ÉTIENNE NORMAND
— Je ne te dérange pas ? s’enquit le Docteur Durand, comme il pénétrait dans le boudoir-bureau qui servait de cabinet de travail à son ami, Étienne Normand,
— Tu sais bien que tu es toujours le bienvenu. Prends-tu un cigare ?
— Non ! une cigarette seulement. Mes malades ne me laissent pas beaucoup de liberté.
— Ils peuvent bien attendre… Quand on est spécialiste en maladies nerveuses, il me semble que l’on ne risque pas grand’chose à faire attendre un peu ses patients, leur cas n’est pas si pressé, après tout.

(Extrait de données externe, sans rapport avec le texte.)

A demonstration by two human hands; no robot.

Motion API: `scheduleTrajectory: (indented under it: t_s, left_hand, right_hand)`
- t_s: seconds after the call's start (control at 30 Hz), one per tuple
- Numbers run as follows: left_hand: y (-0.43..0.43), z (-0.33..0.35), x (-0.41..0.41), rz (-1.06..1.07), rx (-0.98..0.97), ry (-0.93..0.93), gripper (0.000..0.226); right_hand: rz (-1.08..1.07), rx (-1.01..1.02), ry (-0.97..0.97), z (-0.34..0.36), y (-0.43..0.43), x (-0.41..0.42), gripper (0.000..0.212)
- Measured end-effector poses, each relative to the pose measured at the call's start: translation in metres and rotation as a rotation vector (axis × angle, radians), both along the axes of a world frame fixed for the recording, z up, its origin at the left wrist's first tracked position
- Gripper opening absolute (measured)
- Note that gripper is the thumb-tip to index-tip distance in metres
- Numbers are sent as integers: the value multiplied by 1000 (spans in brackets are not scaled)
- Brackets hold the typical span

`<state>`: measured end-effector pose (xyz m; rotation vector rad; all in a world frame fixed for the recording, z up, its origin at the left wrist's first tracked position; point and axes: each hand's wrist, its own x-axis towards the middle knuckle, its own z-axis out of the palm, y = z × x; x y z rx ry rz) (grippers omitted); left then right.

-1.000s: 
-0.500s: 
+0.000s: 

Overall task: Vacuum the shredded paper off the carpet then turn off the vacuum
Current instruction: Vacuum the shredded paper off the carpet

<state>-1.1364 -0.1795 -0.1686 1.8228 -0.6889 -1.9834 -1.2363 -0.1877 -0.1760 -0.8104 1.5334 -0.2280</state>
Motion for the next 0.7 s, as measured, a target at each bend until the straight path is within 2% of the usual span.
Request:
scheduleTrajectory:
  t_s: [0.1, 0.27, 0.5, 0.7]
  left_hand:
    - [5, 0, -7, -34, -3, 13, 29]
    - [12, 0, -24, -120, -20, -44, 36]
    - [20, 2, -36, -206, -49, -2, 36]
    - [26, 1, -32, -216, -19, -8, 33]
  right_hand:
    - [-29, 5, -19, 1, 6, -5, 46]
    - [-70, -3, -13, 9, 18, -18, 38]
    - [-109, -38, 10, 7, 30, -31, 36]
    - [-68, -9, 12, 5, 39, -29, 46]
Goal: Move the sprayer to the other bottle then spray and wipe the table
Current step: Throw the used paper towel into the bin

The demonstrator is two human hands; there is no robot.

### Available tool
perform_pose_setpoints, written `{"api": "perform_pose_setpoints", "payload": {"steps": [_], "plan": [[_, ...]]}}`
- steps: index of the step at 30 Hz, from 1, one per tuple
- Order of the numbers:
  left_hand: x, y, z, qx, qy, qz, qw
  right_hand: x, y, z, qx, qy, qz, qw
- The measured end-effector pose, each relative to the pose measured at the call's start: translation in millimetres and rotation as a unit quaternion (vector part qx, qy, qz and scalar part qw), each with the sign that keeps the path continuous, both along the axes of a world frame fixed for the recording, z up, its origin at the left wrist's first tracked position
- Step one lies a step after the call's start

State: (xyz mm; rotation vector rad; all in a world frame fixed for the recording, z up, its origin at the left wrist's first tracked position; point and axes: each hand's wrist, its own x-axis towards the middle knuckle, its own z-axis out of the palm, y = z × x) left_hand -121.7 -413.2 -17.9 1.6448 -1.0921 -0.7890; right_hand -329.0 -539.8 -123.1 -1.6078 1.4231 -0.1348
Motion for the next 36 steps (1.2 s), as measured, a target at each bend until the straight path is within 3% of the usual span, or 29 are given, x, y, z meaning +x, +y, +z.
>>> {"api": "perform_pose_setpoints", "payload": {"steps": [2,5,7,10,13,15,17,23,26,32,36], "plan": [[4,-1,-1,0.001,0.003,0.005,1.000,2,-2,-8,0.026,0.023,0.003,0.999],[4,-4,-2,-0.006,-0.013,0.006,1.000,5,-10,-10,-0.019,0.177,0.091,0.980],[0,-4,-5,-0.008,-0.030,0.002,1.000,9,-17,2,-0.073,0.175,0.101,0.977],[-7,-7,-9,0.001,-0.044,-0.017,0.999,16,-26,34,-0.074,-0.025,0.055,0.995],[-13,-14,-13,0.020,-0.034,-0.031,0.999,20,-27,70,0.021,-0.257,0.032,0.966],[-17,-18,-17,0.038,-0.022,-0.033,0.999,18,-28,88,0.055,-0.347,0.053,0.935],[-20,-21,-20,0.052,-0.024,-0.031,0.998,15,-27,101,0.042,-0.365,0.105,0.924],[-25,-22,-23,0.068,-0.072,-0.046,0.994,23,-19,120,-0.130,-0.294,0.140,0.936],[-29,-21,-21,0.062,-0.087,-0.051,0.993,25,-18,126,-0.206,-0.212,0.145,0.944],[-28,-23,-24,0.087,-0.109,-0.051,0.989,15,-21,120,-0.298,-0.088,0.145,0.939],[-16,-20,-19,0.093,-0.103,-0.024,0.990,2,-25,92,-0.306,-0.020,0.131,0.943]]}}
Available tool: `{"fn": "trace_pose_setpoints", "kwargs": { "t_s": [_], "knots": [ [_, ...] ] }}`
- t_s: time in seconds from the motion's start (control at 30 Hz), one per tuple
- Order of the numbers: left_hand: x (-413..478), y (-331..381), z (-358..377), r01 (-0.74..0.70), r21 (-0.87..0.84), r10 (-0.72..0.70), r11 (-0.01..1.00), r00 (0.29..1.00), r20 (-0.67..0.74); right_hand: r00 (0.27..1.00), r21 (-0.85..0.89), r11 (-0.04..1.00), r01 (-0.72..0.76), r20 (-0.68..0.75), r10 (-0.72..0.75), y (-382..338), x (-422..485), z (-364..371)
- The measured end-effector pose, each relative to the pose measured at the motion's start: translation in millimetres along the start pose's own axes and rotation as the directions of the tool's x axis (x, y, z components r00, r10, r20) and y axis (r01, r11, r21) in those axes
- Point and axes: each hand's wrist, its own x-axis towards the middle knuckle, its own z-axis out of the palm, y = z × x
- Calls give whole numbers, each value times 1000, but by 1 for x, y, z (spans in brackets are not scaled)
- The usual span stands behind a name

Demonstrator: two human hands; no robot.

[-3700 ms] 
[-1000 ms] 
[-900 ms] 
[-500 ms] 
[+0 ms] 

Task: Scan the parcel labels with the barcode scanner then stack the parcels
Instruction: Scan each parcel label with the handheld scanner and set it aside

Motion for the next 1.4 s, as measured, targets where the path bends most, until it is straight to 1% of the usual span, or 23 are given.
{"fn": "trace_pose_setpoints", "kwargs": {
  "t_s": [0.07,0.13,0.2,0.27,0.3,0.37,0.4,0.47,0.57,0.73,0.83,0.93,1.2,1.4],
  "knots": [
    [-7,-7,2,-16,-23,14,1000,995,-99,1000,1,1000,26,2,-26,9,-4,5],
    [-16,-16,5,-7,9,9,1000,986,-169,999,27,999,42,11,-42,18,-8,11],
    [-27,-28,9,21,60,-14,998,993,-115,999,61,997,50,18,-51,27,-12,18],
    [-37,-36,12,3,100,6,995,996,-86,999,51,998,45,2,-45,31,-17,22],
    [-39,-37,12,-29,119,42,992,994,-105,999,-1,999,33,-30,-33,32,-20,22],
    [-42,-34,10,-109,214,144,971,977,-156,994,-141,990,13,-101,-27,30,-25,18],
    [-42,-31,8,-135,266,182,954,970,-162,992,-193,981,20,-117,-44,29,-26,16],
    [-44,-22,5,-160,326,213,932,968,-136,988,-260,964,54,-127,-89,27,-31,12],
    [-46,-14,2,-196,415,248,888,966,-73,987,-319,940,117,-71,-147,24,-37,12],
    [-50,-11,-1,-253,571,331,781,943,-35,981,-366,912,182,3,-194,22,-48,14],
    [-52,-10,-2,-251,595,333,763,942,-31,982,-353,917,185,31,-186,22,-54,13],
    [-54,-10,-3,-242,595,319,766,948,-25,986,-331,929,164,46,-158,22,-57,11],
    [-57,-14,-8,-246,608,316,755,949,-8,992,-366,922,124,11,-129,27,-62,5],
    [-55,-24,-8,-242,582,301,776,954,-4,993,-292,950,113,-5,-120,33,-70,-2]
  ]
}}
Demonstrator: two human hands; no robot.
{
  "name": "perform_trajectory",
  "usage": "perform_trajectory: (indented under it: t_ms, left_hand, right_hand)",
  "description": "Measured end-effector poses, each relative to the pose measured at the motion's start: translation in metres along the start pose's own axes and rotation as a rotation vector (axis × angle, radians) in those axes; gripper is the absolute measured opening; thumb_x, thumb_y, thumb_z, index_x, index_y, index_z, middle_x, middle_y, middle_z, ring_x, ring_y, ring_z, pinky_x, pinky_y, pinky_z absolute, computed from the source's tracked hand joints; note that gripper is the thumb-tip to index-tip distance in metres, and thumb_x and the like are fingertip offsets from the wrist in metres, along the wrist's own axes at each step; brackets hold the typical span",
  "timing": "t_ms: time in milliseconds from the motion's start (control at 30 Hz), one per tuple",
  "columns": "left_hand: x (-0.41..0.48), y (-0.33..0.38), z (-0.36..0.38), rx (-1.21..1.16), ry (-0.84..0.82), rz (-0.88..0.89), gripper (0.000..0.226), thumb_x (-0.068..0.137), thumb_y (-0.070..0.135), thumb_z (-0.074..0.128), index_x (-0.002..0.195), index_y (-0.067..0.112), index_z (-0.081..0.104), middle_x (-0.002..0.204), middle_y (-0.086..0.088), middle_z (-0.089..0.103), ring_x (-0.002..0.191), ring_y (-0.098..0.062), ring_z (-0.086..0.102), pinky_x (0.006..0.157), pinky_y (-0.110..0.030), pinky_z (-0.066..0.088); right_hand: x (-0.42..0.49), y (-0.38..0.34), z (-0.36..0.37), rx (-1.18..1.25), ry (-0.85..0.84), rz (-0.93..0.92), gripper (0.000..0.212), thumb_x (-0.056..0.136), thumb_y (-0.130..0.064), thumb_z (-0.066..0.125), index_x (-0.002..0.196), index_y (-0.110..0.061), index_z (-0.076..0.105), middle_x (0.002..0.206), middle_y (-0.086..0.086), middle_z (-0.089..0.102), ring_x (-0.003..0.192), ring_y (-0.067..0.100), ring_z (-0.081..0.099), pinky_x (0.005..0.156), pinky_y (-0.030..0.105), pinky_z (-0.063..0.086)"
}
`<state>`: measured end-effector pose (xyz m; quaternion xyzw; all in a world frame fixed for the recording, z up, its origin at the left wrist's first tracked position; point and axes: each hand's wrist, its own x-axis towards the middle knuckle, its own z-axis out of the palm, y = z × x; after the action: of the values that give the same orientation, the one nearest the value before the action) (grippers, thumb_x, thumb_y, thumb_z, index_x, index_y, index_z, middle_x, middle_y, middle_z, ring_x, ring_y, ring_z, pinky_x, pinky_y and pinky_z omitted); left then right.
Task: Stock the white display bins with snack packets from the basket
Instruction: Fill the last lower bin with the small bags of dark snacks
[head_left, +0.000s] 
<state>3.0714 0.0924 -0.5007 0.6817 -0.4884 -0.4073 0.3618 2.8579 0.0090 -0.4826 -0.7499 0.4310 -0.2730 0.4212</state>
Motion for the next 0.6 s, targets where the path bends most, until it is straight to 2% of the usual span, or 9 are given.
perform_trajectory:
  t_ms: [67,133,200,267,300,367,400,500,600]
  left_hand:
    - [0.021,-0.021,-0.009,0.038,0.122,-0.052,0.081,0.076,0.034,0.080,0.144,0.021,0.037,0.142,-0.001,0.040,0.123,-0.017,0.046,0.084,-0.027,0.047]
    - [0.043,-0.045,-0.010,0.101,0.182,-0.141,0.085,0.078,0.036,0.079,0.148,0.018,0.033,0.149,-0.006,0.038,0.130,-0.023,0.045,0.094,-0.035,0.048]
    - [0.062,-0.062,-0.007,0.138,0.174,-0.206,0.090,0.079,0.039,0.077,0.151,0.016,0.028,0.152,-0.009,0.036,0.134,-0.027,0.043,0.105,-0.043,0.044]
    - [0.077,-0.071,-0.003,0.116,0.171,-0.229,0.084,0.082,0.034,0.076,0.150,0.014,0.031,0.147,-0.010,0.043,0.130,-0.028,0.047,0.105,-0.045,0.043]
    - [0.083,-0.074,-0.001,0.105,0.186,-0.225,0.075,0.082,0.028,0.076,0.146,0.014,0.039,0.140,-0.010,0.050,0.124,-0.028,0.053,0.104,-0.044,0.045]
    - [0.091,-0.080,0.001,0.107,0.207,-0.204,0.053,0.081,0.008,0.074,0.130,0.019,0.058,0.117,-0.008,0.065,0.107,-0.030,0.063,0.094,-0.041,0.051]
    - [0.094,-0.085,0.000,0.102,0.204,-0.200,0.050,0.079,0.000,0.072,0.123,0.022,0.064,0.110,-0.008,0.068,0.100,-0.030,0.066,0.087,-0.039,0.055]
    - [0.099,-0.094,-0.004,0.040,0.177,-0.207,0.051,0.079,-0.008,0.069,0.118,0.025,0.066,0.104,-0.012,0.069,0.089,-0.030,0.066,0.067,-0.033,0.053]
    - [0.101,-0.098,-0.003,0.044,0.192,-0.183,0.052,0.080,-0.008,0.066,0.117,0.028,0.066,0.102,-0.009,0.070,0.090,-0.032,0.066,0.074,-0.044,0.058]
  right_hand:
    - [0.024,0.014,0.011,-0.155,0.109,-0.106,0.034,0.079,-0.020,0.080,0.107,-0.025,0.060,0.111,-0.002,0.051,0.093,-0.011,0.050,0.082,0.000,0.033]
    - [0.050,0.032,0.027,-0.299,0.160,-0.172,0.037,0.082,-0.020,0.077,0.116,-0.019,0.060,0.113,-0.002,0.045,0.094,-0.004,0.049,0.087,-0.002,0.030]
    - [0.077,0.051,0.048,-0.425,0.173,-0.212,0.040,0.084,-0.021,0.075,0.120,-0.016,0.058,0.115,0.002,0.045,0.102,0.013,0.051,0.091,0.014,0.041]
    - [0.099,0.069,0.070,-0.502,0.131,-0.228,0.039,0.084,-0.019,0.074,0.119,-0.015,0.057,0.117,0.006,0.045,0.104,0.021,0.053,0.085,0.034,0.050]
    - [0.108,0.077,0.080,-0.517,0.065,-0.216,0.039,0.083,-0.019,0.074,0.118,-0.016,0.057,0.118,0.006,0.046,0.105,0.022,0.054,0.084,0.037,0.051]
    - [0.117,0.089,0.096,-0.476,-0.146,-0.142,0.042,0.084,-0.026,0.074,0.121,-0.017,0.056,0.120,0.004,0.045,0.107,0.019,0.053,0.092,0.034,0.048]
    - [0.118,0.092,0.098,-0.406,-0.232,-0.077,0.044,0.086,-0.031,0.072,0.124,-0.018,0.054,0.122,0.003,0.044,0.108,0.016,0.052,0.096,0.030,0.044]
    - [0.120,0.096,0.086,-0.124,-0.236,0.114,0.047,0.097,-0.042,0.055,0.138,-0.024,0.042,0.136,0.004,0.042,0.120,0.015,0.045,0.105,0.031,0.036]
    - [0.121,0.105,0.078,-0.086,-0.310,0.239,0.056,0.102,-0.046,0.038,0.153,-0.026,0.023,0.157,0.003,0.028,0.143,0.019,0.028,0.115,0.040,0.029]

— Tu n’as pas l’air de les prendre bien au sérieux.
— Un tas de détraqués… Comme tu dois en avoir plein le dos de vivre journellement en contact avec ces demi-fous !
— Je ne dis pas ; mais..
— Et puis, tu n’es pas pire que les autres, pauvre vieux, chaque métier a ses misères. Je viens d’être contraint de lire près de deux cents pages de prose piquée des vers, portée hybride dont a accouché, après une laborieuse gestation, un malheureux poétereau de vingt ans et, à cette lecture, j’ai constaté, une fois de plus, que les détraqués les plus incurables ne sont pas toujours ceux que l’on vous amène.